Translation by Iran Press Watch
Date: August 9, 2014
Taghato: Human Rights sources report the restart of the destruction of the old Baha’i cemetery in Shiraz and the arrest of four Baha’i citizens in the same city. Meanwhile, numerous Baha’is who participated in the national university entrance exams this year did not receive the results of their tests.
As reported by the “Baha’i Community” website, the Revolutionary Guard forces restarted the destruction of the Baha’i cemetery in Shiraz, removed the remains of 30 to 50 of the 950 Baha’is buried in this cemetery, and dumped them in an open canal.
Based on this report, laying the concrete foundation at the excavation site has recently begun. Signs posted around the cemetery announce the construction of a sports and cultural complex at this location which will include a library, mosque, restaurant, amphitheatre and nursery.

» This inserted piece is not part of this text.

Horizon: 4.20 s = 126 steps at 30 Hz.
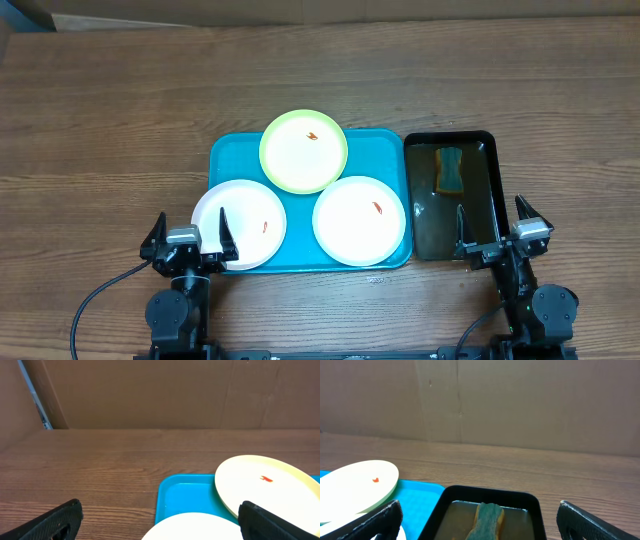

Referring to a complaint filed by the Shiraz Baha’is regarding the destruction of this cemetery, Diane Alai – the representative of the Baha’i International Community to the United Nations in Geneva – has reported that the Baha’is were told “local officials do not monitor the actions of the Revolutionary Guards that purchased this land approximately three years ago.”
Destruction of this cemetery first began in the month of May of this year, but was stopped after international and media protests.
Meanwhile, on Tuesday, August 5th, HRANA Human Rights website reported that four Baha’i citizens residing in Shiraz were arrested by Shiraz’s security forces and transferred to an unknown location. Their names are: Bahieh Manavipour, Adib Hagh-pajouh, Saeed Abedi and Vahid Dana.
Based on HRANA’s report, Mr. Hagh-Pajouh was also arrested by the security forces in January 2010.
In other news related to the continuing human rights violations of Baha’is by the Iranian government, instead of receiving their test results, those Baha’is who participated in the national university entrance exams received a message instructing them to contact the Karaj unit of the “University Evaluation Board” or to write to a post office box address provided to them.
Roohieh Safajoo, one of the Baha’i university applicants, posted a picture of this response on her personal Facebook page, explaining that she was “faced with a new form of incomplete file” after she input her information on the University Evaluation Board website.
In a letter to Hassan Rohani, this young Baha’i girl wrote: “Dear Mr. Rohani! I am not asking you to let my expelled brother, parents, uncles, aunts and many cousins return to university. I am just asking you to let me go to university out of my large extended family. This all by itself would be enough for us to trust you and to know you are keeping your promise.”
It is important to note that Baha’is have been deprived from pursuing higher education based on a February 25, 1991 ruling by the Supreme Council of the Cultural Revolution which prevents Baha’is from obtaining a university education in addition to blocking employment in government entities.
Based on section three of this ruling, not only should the Baha’is be prevented from enrolling in universities, but they should also be deprived of education if they are identified as Baha’is after enrollment and during their education.